Hazardous Materials Transportation Uniform Safety Act of 1990, authorized NIEHS to provide grants for the training and education of workers who are or may be engaged in activities related to hazardous waste removal, containment or emergency response. (P.L. 101-615 PDF)

Transplant Amendments of 1990, reauthorized and amended the PHS act as it concerns the National Bone Marrow Donor Registry in the NHLBI and called for the establishment of national standards and procedures. (P.L. 101-616)

August 14, 1991 — Terry Beirn Community Based AIDS Research Initiative Act of 1991, authorized this initiative in the PHS act and NIAID. (P.L. 102-96 PDF)

November 26, 1991 — Departments of Labor, Health and Human Services, and Education, and Related Agencies Appropriations Act, 1992, established NCI's Matsunaga-Conte Prostate Cancer Research Center, a women's health study, and provided authority to transfer funds to emergency activities. (P.L. 102-170 PDF)
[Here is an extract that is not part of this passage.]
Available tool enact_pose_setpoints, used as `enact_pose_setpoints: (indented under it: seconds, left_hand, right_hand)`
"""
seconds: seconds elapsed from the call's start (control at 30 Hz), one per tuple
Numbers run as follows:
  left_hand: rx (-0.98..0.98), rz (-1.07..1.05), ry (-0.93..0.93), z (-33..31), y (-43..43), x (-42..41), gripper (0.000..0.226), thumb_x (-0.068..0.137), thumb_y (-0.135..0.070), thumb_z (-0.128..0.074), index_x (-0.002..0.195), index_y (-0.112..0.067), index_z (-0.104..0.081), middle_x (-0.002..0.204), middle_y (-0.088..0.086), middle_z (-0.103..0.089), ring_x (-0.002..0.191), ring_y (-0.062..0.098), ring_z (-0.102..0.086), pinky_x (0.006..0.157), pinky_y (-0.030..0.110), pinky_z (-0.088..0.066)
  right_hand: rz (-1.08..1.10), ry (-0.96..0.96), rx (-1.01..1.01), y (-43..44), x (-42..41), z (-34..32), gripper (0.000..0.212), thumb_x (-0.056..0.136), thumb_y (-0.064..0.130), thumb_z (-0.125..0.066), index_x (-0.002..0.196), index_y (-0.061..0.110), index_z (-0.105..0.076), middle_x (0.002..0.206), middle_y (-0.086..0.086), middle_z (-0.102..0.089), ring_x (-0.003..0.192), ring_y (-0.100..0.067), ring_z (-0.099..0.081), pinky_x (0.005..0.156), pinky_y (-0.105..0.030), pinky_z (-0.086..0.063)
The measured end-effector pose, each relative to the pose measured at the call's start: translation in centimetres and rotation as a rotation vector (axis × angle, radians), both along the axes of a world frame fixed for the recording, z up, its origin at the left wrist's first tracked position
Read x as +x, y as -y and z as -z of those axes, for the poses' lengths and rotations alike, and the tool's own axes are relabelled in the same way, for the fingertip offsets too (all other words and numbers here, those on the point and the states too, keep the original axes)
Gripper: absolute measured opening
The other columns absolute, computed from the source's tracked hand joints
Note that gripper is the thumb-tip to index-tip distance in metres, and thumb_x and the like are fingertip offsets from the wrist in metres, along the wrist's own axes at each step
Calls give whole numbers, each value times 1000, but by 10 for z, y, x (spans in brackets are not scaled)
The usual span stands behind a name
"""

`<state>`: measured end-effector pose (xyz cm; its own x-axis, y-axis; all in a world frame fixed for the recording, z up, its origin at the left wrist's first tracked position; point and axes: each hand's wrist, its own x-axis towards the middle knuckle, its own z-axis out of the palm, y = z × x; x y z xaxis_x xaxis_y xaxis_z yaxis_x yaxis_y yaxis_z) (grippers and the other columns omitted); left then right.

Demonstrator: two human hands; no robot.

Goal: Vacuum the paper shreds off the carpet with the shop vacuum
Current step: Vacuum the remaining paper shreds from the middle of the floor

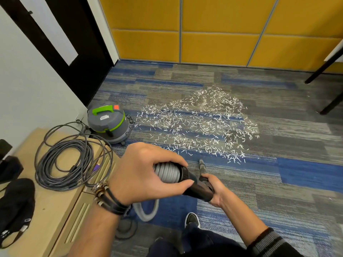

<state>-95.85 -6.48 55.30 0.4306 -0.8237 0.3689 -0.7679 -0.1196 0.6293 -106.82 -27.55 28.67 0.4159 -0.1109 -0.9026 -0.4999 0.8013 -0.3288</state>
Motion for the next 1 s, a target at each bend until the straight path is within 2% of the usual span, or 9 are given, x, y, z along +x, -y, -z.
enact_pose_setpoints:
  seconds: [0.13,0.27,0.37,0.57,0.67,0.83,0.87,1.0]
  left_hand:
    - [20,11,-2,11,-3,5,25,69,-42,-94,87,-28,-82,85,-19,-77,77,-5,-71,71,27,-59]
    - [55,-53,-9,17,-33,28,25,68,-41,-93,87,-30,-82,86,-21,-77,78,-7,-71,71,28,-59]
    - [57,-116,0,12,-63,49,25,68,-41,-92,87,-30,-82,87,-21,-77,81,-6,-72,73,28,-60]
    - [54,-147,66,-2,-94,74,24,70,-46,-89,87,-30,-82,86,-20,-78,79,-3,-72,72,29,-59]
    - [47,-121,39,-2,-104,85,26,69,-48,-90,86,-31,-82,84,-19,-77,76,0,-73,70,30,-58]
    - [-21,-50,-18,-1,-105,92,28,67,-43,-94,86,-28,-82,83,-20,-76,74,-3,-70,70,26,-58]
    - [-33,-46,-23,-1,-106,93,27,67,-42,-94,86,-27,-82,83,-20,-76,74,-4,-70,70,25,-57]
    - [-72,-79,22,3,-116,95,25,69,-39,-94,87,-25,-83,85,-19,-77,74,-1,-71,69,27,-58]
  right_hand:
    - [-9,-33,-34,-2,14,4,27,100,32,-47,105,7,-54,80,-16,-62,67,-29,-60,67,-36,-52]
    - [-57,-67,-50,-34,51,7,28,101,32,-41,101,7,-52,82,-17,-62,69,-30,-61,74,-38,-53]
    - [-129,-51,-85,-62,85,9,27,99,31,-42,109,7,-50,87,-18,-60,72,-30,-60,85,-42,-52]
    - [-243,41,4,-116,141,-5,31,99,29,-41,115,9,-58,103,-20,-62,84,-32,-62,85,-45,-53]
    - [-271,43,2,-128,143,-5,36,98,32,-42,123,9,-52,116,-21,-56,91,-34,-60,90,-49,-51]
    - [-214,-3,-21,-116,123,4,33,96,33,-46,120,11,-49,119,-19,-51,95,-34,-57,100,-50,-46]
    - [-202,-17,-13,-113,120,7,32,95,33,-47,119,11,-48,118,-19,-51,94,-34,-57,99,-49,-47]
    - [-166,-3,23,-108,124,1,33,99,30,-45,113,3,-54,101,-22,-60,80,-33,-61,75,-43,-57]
December 9, 1991 — The High Performance Computing Act of 1991, authorized Federal agencies such as NIH to allow recipients of research grant funds to pay for computer networking expenses. (P.L. 102-194 PDF)

February 4, 1992 — The American Technology Preeminence Act of 1991 gave authority to the directors of Federal laboratories (NIH) to give research equipment that is excess to the needs of the laboratory to an educational institution or nonprofit organization for the conduct of technical and scientific education and research activities (P.L. 102-245 PDF)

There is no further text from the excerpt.